The debate took center stage this week at the Fed’s latest two-day meeting to decide its next step. The central bank appears to be track to announce plans to taper its bond purchases in November.
The Fed is right that the pandemic has played a key role in the surge in inflation this year. Take autos. A global shortage of computers chips has curbed production of new cars and trucks and contributed to buying frenzy for used vehicles.
The result: Prices of new and used cars have climbed to record highs in 2021 and contributed heavily to the increase in U.S. inflation.
The problem is, price increases have spread to a broad array of business supplies and filtered through the broader economy. Companies are increasingly trying to recoup these costs by charging customers more for their products and services.
What’s more, shortages and production bottlenecks linked to the pandemic are still acute and are unlikely to relent anytime soon, keeping upward pressure on inflation.
What’s also adding to the cost of doing business are higher wages. Average hourly pay has risen at a sharp 4.2% pace over the past year.
Millions of people left the labor force early in the pandemic and haven’t returned, creating the worst labor shortage in arguably decades. Companies have to pay more to retain current employees or to attract new ones, especially at businesses like restaurants where workers are more reluctant to deal face to face with customers like they once did.
All these factors raise the question of whether inflation will fall as quickly as the Fed has predicted. The Fed itself predicts inflation will drop to 2.2% in 2022 from an estimated 4.2% in 2022.
Yet the Fed also got inflation quite wrong this year. Just 10 months ago, the central bank prediction inflation would increase a tepid 1.8% in 2021. The Fed has since doubled its forecast.
Wall Street economists don’t think inflation will fall as quickly as the Fed believes. Most predict prices will rise at least 3% in 2022.

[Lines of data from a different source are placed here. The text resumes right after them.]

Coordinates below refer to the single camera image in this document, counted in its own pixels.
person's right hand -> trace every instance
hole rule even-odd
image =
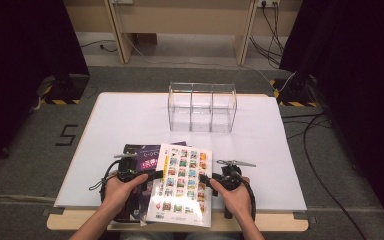
[[[249,178],[243,177],[243,179],[249,183]],[[231,191],[226,190],[214,179],[210,180],[210,184],[223,197],[225,206],[236,219],[251,216],[251,199],[243,183]]]

plastic compartment box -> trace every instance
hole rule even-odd
[[[170,83],[171,131],[231,132],[236,109],[234,84]]]

wall outlet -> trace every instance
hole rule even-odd
[[[280,5],[280,0],[258,0],[258,7],[262,7],[262,2],[266,2],[266,8],[274,8],[277,3],[277,7]]]

white table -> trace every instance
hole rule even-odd
[[[295,172],[279,108],[274,98],[238,95],[238,109],[231,133],[170,132],[168,94],[102,93],[89,118],[64,183],[55,202],[64,214],[51,214],[51,229],[77,229],[100,205],[98,191],[89,191],[103,177],[114,156],[125,144],[160,144],[186,141],[213,151],[213,171],[221,173],[216,160],[239,160],[257,167],[241,167],[251,179],[257,203],[257,226],[262,231],[305,231],[307,220],[294,218],[306,205]],[[240,230],[236,221],[224,219],[220,197],[213,197],[214,231]],[[170,224],[147,226],[172,230]],[[112,223],[109,229],[143,229],[138,225]],[[184,231],[196,228],[184,226]]]

person's left hand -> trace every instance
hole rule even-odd
[[[121,211],[130,196],[130,192],[136,190],[136,186],[145,182],[146,179],[148,179],[148,174],[142,174],[127,183],[121,182],[117,177],[110,178],[107,182],[102,205],[111,206],[117,211]]]

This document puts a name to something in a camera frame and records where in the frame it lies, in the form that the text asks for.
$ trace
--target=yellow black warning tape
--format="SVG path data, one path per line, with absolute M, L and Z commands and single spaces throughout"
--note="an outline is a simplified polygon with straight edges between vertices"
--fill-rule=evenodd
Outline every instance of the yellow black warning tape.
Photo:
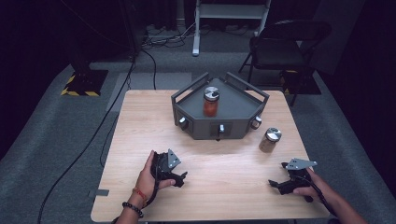
M 297 74 L 297 73 L 298 73 L 298 72 L 295 71 L 295 70 L 285 70 L 285 72 L 286 72 L 286 73 L 294 73 L 294 74 Z M 288 85 L 286 84 L 286 80 L 285 80 L 285 78 L 284 78 L 283 76 L 282 76 L 281 79 L 280 79 L 280 83 L 281 83 L 282 88 L 283 88 L 283 93 L 284 93 L 285 95 L 290 95 L 289 87 L 288 87 Z
M 75 77 L 76 77 L 76 74 L 73 74 L 73 76 L 71 76 L 69 78 L 69 80 L 67 80 L 67 83 L 61 92 L 61 95 L 72 95 L 72 96 L 99 96 L 100 95 L 100 92 L 96 92 L 96 91 L 70 91 L 69 88 L 73 84 L 73 80 L 75 79 Z

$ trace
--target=beaded bracelet
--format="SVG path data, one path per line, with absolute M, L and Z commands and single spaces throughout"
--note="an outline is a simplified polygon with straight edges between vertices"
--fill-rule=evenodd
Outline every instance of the beaded bracelet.
M 136 211 L 136 213 L 139 215 L 139 218 L 142 218 L 144 215 L 143 215 L 143 212 L 142 211 L 140 211 L 140 209 L 138 209 L 136 206 L 134 206 L 133 204 L 130 204 L 130 203 L 123 203 L 122 204 L 122 207 L 129 207 L 129 208 L 131 208 L 132 210 L 134 210 L 134 211 Z
M 143 198 L 143 207 L 146 207 L 148 205 L 148 198 L 146 197 L 146 194 L 144 194 L 140 189 L 134 188 L 132 192 L 136 192 L 140 197 Z

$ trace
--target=white shelf
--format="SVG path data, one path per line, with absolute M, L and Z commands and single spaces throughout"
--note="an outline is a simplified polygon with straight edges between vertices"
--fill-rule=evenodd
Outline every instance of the white shelf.
M 200 18 L 261 20 L 265 5 L 201 4 Z

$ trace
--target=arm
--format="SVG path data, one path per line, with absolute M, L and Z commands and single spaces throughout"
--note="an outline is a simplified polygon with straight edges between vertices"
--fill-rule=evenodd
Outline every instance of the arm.
M 345 200 L 340 194 L 338 194 L 332 187 L 330 187 L 320 176 L 315 174 L 311 169 L 306 169 L 311 175 L 312 181 L 323 193 L 324 198 L 337 215 L 341 223 L 348 224 L 360 224 L 367 223 L 361 215 L 359 215 L 355 209 Z M 312 188 L 297 188 L 293 191 L 295 194 L 311 196 L 314 200 L 319 200 L 317 192 Z
M 137 178 L 136 186 L 135 186 L 144 195 L 146 195 L 147 199 L 149 199 L 151 197 L 151 194 L 154 190 L 155 180 L 152 177 L 151 172 L 150 172 L 150 167 L 152 164 L 153 157 L 154 157 L 154 151 L 151 150 L 148 160 L 146 161 L 145 167 L 140 172 L 140 175 Z M 174 184 L 175 184 L 175 180 L 173 180 L 173 179 L 162 180 L 160 182 L 159 189 L 164 189 L 164 188 L 172 186 Z M 144 205 L 144 200 L 143 200 L 143 197 L 141 195 L 139 195 L 134 190 L 133 193 L 131 194 L 131 197 L 129 197 L 128 203 L 132 204 L 133 206 L 137 207 L 138 209 L 142 209 L 143 205 Z M 133 209 L 131 209 L 129 207 L 124 207 L 122 209 L 119 219 L 117 220 L 117 224 L 137 223 L 138 219 L 139 219 L 139 215 L 136 213 L 136 211 L 134 211 Z

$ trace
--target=wrist
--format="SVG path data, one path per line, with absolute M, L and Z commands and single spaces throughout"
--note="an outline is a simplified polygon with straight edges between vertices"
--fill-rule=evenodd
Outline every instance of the wrist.
M 135 192 L 133 192 L 131 197 L 129 197 L 128 203 L 133 204 L 139 209 L 142 209 L 144 205 L 143 198 Z
M 339 207 L 340 203 L 343 201 L 343 198 L 335 191 L 331 191 L 330 194 L 324 195 L 324 197 L 332 208 Z

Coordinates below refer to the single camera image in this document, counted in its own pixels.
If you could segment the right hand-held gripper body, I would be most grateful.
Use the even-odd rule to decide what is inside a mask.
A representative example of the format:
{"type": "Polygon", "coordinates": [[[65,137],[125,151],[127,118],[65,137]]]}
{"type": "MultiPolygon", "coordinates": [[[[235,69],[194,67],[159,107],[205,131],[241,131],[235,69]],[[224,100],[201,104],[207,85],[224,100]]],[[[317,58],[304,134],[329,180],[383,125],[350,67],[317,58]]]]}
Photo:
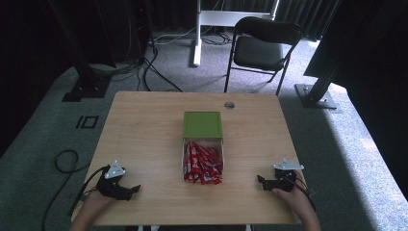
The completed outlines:
{"type": "Polygon", "coordinates": [[[274,164],[273,168],[275,179],[271,181],[271,187],[290,193],[296,180],[295,172],[304,169],[304,165],[283,159],[281,162],[274,164]]]}

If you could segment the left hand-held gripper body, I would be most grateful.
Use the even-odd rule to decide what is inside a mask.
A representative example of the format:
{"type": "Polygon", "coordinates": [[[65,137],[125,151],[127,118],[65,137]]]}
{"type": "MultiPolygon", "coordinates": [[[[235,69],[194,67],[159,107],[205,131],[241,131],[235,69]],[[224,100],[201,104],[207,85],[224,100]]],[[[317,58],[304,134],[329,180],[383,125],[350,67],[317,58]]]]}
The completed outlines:
{"type": "Polygon", "coordinates": [[[113,161],[110,165],[103,167],[102,175],[96,184],[96,189],[105,196],[117,200],[125,200],[123,195],[131,193],[131,191],[118,184],[124,174],[125,169],[118,161],[113,161]]]}

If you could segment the green box lid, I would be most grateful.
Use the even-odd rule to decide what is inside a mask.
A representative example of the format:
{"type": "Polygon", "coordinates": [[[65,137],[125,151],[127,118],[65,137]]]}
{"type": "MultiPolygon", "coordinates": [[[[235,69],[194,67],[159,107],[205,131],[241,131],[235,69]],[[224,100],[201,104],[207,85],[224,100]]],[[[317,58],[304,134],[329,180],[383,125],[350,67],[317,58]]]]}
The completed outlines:
{"type": "Polygon", "coordinates": [[[185,112],[184,138],[222,139],[220,112],[185,112]]]}

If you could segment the person's left hand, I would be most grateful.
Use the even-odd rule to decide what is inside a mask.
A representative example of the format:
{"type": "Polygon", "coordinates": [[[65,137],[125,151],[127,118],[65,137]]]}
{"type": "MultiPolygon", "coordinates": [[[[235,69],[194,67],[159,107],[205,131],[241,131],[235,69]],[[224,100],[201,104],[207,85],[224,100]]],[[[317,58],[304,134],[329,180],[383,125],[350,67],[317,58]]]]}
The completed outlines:
{"type": "Polygon", "coordinates": [[[113,201],[111,197],[105,196],[99,191],[92,191],[88,194],[82,209],[87,213],[98,213],[106,209],[113,201]]]}

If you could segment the person's right hand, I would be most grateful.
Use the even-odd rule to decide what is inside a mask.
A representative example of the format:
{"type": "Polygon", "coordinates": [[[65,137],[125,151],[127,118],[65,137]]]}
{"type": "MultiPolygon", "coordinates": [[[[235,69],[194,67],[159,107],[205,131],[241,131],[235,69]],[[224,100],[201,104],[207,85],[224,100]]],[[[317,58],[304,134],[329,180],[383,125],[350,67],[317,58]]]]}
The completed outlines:
{"type": "Polygon", "coordinates": [[[297,212],[300,209],[308,207],[313,209],[313,207],[311,206],[308,197],[302,192],[304,187],[300,186],[301,174],[298,171],[296,171],[295,174],[295,183],[297,186],[294,186],[291,192],[284,192],[280,189],[273,189],[272,192],[286,202],[292,211],[297,215],[297,212]]]}

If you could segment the black metal stand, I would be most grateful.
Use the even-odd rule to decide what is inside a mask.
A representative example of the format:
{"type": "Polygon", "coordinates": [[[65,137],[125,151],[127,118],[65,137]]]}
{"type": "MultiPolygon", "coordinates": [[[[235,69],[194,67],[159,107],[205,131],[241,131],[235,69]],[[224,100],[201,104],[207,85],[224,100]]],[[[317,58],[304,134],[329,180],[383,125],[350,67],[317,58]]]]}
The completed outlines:
{"type": "MultiPolygon", "coordinates": [[[[322,40],[342,0],[307,0],[308,13],[302,26],[306,39],[322,40]]],[[[327,92],[331,78],[318,77],[313,85],[295,84],[294,88],[305,108],[336,110],[337,104],[327,92]]]]}
{"type": "Polygon", "coordinates": [[[112,75],[96,73],[91,68],[60,0],[47,0],[47,2],[64,32],[67,40],[66,50],[78,73],[74,87],[64,95],[63,102],[80,102],[83,98],[104,98],[112,75]]]}

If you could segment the black folding chair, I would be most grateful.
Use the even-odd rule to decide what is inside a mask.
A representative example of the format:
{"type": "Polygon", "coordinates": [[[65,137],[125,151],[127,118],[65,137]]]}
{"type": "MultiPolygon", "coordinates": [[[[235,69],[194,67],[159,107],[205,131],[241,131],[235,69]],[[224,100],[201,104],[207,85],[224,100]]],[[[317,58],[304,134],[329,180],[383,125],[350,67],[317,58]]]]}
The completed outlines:
{"type": "Polygon", "coordinates": [[[269,74],[269,83],[282,72],[275,93],[278,95],[301,38],[302,30],[296,23],[255,16],[240,19],[234,27],[224,91],[228,91],[232,69],[269,74]]]}

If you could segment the black curtain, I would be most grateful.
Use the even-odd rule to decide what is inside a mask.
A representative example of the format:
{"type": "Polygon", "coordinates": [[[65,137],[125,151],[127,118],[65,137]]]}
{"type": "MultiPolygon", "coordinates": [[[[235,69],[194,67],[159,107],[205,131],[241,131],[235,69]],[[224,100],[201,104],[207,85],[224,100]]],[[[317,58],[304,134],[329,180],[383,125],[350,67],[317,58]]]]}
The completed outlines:
{"type": "MultiPolygon", "coordinates": [[[[141,63],[148,39],[143,0],[60,2],[89,65],[141,63]]],[[[53,82],[74,67],[66,45],[47,0],[0,0],[0,157],[53,82]]]]}

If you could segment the white desk frame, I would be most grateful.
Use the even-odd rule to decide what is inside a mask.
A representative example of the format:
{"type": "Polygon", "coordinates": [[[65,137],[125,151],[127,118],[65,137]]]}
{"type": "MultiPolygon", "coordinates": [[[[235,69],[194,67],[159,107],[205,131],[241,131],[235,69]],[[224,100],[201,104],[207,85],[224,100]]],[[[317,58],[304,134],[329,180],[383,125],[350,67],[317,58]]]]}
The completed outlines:
{"type": "Polygon", "coordinates": [[[201,27],[216,26],[216,27],[234,27],[236,23],[247,16],[255,16],[263,19],[273,20],[279,6],[280,0],[274,0],[269,13],[253,13],[253,12],[231,12],[231,11],[204,11],[201,9],[201,0],[196,0],[196,32],[195,43],[193,50],[192,64],[200,66],[201,64],[201,27]]]}

“That is my worry,” said chief economist Richard Moody of Regions Financial. “Inflation will be above the Fed’s [2%] target through all of next year.”
Damage to the economy
A prolonged bout of high inflation could cause consumer spending — the main driver of the U.S. economy — to slow. Consumers have already cut back on purchases of new cars and other goods because of record prices. A recent survey found that consumers say it’s the worst time to buy a car since the early 1980s.
What could also pose a risk to the economy is if the Fed moves to squelch inflation by raising interest rates more rapidly than it plans. A series of rapid interest-rate hikes could choke off U.S. economic growth and sent stock markets plummeting.
“That could rattle financial markets and the economy,” said senior economist Sal Guatieri of BMO Capital Markets.
Yet the likelihood of the Powell Fed acting so aggressively appears dim, other analysts say. The central bank is more focused on ensuring a strong U.S. jobs market and low unemployment and less worried about a sustained period of high inflation.
Stanley of Amherst Pierpont believes the Fed will raise interest rates slowly even if inflation remains elevated, possibly making it harder for the central bank to put the genie back in the bottle.
The big risk, he said, is that consumers and businesses lose faith in the Fed’s ability to keep inflation low. Such an outcome could make the U.S. economy more unstable and prone to sharper ups and downs.
Farfetched? For now Wall Street appears to think so.
The stock market has skyrocketed over the past year and bond yields have remained extremely low, suggesting investors don’t believe the Fed will let inflation get out of hand. Chairman Jerome Powell has repeatedly insisted the Fed has the tools and the determination to make sure it doesn’t happen.
“People have confidence the Fed will do the right thing at the end of the day,” Stanley said. “I hope that confidence is well placed.”